Scientific classification
- Kingdom: Animalia
- Phylum: Chordata
- Class: Actinopterygii
- Order: Acanthuriformes
- Family: Pomacanthidae
- Genus: Centropyge
- Species: C. abei
- Binomial name: Centropyge abei Allen, Young & Colin, 2006

= Centropyge abei =

- Authority: Allen, Young & Colin, 2006
- Conservation status: LC

Species of fish

Centropyge abei (Abe's angelfish) is a species of marine ray-finned fish, a small marine angelfish belonging to the family Pomacanthidae. It is found in the western Pacific Ocean.

==Description==
Centropyge abei has a high, flattened dorsal fin, longer and less arched than this of the other pygmy angelfish of the genus Centropyge, other than C. colini. Another characteristic shared between this species and C. colini is the small face with the large eyes set quite far forward. Both C. abei and C. colini are found in relatively deep water.

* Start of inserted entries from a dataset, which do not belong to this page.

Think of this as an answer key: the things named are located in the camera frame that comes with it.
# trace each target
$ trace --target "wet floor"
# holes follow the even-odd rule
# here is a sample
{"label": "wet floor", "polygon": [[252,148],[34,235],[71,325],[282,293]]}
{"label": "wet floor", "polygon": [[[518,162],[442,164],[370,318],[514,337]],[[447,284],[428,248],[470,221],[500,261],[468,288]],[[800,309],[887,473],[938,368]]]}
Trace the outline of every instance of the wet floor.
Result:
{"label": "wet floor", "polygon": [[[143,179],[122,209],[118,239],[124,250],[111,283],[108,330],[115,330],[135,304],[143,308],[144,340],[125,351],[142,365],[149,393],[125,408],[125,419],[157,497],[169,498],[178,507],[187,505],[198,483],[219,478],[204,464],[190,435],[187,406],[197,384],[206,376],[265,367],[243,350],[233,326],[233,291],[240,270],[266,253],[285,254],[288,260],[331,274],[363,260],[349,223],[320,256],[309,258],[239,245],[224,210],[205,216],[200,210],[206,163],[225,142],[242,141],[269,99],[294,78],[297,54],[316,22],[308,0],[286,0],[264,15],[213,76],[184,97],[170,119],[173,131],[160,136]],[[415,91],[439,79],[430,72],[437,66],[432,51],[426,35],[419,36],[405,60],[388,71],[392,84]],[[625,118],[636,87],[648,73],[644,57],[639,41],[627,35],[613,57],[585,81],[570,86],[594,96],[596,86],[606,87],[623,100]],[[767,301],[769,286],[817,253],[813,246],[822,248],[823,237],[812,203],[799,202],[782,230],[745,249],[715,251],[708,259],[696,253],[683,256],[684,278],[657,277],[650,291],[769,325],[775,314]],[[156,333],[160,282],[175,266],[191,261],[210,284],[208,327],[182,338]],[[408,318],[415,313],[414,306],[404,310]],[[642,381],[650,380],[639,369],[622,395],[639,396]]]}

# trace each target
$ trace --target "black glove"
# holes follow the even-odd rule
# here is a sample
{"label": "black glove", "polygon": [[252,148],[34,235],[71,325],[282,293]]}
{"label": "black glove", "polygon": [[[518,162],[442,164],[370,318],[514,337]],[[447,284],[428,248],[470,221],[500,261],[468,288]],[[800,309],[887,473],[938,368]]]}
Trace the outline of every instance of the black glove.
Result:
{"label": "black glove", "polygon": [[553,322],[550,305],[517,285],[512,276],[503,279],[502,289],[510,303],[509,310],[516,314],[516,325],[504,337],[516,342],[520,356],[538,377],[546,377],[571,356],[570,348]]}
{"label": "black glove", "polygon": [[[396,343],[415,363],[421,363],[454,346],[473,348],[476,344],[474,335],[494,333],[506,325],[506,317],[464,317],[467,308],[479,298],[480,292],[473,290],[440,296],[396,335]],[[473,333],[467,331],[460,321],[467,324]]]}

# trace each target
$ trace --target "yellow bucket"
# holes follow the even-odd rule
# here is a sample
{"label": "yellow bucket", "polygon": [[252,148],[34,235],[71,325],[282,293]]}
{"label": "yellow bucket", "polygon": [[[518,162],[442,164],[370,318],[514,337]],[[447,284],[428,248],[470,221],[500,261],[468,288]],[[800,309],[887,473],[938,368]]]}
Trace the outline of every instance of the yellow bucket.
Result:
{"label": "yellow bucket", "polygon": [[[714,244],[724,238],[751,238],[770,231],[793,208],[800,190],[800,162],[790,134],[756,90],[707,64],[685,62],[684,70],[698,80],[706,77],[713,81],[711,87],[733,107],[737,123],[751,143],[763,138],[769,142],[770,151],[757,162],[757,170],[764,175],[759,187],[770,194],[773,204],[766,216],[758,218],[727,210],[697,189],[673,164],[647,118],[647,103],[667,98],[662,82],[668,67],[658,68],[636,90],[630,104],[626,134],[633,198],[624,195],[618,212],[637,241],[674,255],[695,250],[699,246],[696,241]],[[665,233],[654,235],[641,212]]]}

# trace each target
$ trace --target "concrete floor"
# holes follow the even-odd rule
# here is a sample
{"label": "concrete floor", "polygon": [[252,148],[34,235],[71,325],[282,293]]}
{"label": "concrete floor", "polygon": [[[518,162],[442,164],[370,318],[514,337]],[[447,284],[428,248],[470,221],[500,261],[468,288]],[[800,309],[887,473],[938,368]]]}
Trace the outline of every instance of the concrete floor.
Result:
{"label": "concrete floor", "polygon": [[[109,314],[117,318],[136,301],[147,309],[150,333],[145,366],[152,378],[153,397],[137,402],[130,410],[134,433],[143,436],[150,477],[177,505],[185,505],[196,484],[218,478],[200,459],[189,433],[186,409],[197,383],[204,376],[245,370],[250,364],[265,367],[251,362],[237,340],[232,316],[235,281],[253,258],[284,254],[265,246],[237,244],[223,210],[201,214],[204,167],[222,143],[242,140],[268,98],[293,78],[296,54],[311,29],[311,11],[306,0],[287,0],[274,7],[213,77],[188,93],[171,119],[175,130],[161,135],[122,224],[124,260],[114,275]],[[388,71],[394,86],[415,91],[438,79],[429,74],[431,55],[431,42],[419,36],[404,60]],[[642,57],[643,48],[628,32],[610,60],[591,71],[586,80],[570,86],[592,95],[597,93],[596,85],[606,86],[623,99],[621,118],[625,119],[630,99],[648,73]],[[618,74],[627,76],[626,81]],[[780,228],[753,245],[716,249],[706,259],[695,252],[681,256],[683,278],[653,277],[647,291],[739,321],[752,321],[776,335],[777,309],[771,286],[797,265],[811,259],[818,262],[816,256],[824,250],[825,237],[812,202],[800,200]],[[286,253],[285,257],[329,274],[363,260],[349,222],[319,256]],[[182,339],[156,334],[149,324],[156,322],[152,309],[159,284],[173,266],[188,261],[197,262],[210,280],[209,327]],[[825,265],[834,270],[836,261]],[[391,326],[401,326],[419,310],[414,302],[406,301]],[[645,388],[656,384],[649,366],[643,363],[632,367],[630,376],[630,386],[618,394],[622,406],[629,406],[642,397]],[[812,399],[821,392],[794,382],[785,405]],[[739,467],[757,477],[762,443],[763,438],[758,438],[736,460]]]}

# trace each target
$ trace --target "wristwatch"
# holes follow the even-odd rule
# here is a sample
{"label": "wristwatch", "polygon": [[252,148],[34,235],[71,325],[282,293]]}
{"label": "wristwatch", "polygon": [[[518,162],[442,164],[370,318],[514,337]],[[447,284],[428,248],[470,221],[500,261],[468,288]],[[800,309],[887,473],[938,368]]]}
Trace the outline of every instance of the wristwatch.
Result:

The overall colour of the body is yellow with the upper third of back, the dorsal fin, and the upper part of head being black. There is a wide white bar immediately in front of the origin of the dorsal fin and this reaches at least as far as the upper edge of the gill cover. The caudal fin and the caudal peduncle are white. Juveniles are less distinctly marked and may have a white tail stripe. The dorsal fin contains 13 spines and 17 soft rays while the anal fin has 3 spines and 18 soft rays. This species attains a maximum total length of 9.1 cm.

==Distribution==
Centropyge abei is found in the Western Pacific Ocean off northern Sulawesi, Palau, southern Japan and on Holmes Reef in the Coral Sea off Queensland.

==Habitat and biology==
Centropyge abei occurs at depths of 5 to 155 m over substrates consisting primarily of variably sized rubble, at temperatures of 20–21 °C. It is also found on outer reef slopes, drop offs and in caves.

==Systematics==
Centropyge abei was first formally described in 2006 by Gerald Allen, Forrest Young and Patrick L. Colin with the type locality given as the southeast side of Manado Tua, on Sulawesi. The specific name honours the director of the Japanese public aquarium Aquamarine Fukushima, Yoshitaka Abe, which funded the expedition on which the type was collected. Within the genus Centropyge it appears to be closest to C. colini, both species sharing adaptations for life on deeper reefs than their congeners. other authorities react this species as incertae sedis within the genus.